Разглядывая самородок, Бебенин вдруг услышал крадущиеся, осторожные шаги. Он быстро сунул самородок под кусок дерна, вскочил и взбежал на насыпь торфов. Пуст был полигон. Он вернулся и снова услышал эти шаги. Он тщательно огляделся. И увидел в трех метрах от себя сломанную ольховую ветку, которая шаркала по ржавой бочке из-под солярки. Дико улыбаясь, он сунул самородок в швейцарскую сумку и напролом пошел через мокрые, растрепанные техникой кусты.
Он уткнулся в ручей, приток реки, на которой стоял прииск. Ручей был первозданно чист, если не считать нескольких консервных банок и бутылки «Спирт питьевой», надетой горлышком вниз на сухую ветку. Наискосок, через перекатик, торчал невысокий обрывчик с полянкой. Он перешел ручей и, обогнув кусты, вышел на эту полянку. На полянке имелись следы костра какого-то аккуратного человека. Отсюда Бебенин мог видеть свой след, который темной полосой выделялся на белесом от влаги кустарнике. Он машинально стал насвистывать мелодию Найла Хэфти «Невеселый Тэдди». Потом закурил.

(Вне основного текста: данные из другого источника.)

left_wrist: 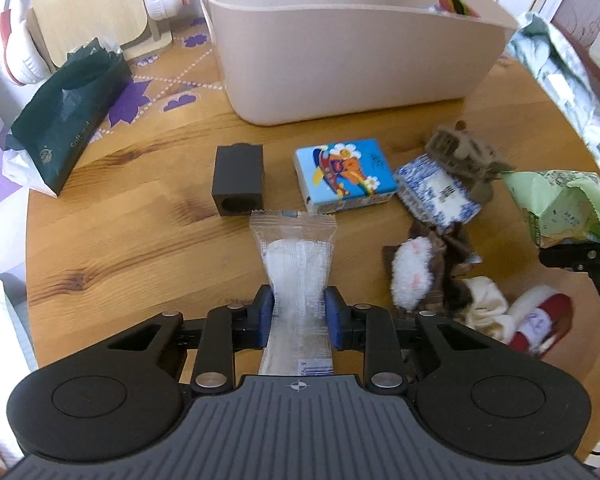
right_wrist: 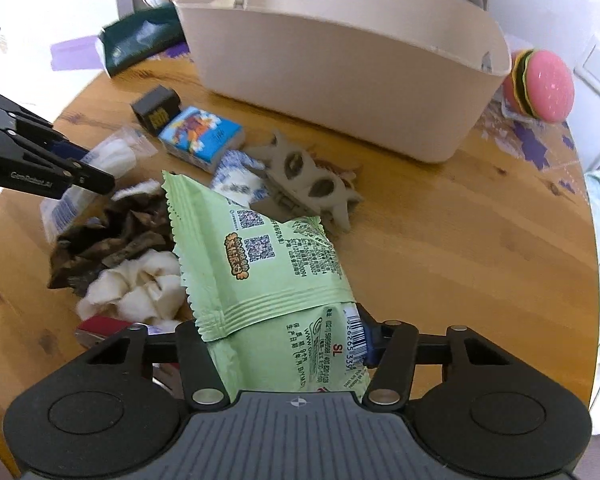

И таково уж было устройство души контрабасиста Льва Бебенина, что недавнее ошеломление и недавний страх как-то отошли в сторону, стали замываться мелкими движениями мыслей, как замывается в бегущем ручье след сапога на песке. Недаром в своих кругах он числился под кличкой «Беба», взятой от фамилии и английского слова «бэби», что означает «дитя».
Самородок он мог сдать в золотоприемную кассу. Это он знал. Знал и цену.
В заводи хариус показал темную спинку, отсветил жестяным боком.
Без всякой связи, в вопиющем несоответствии с моментом, он вспомнил вдруг одного знакомого пианиста, у которого была обезьяна, макака-резус, по кличке Гриша. У этого пианиста рука от рождения была устроена так, что она точно ложилась на клавиши, если бы даже он играл, стоя на голове. Свою жизнь в искусстве, а также личную жизнь этот человек пропустил мимо, и осталась одна обезьяна и еще до странности нервная беззащитность, которая свойственна талантливым людям до конца их дней.
Обезьяна Гриша, видимо, все это знала, и потому, когда загулявший эстрадный люд вваливался в захламленную квартиру пианиста, обезьяна начинала кусать всех подряд. Потом она уходила в угол, косила печальным глазом на шумный стол и закрывала голову попонкой. Было принято звонить ночью по телефону.
– Можно Григория? – спрашивал голос очередной подученной дуры.
– Кого? – переспрашивал ошалевший от нездорового сна пианист.
– Ну, Гришу, макаку-резус. Спросите: он меня замуж возьмет?
– Нет, – тихо говорил хозяин и клал было трубку, но спохватывался на полдороге и дико орал в пластмассу: «Ду-у-ра!» В трубке слышался смех. В какой-то далекой телефонной будке был достигнут эффект веселья.
…Хариус развернулся, сделав крохотный водоворот наверху, ткнул носом мошку, и темная спинка его растворилась в темной воде, как будто и не было никогда. На том месте, где он ткнул мошку, остались еле приметные круги воды.
Из-за кустов, со стороны полигона, прыгнул влажный, холодный ветер. Кусты зашумели, и несколько ледяных капель упали Льву Бебенину на лицо. Вода покрылась черной рябью. Ватная пелена вверху разорвалась, и в середине ее образовался холодный зеленый просвет, похожий на рыбий глаз.
Далеко на прииске дробно затрещал тракторный пускач, и через мгновение взревел и заклокотал дизель.
И опять-таки далекий звук трактора слился с мелодией, которую играл чокнутый пианист в промежутке между сороковой сигаретой и второй рюмкой. Это была музыка, тут Бебенин мог поручиться, так как все-таки почти кончил училище по классу виолончели. Пианист редко ее играл, но всегда в таких случаях выходила соседка, женщина-инженер с какого-то завода, выгоняла всех, кто был в комнате пианиста, и открывала форточку. Пижоны ее боялись, боялся и Бебенин. Соседка, до того как стать инженером, прошла всю войну санитаркой. Тяжеловато было с ней спорить. Просто сказать, невозможно.
И тут Лев Бебенин, несостоявший виолончелист, известный в богемном мире под кличкой «Беба», совершенно определенно сунул самородок на дно швейцарской сумки, прикрыл его травкой и еще рыболовной снастью, катушками японской лески, коробками шведских крючков. «Умей поставить в радостной надежде на карту все, что накопил с трудом…» Так писал поэт колониализма Киплинг, воспевавший твердых людей.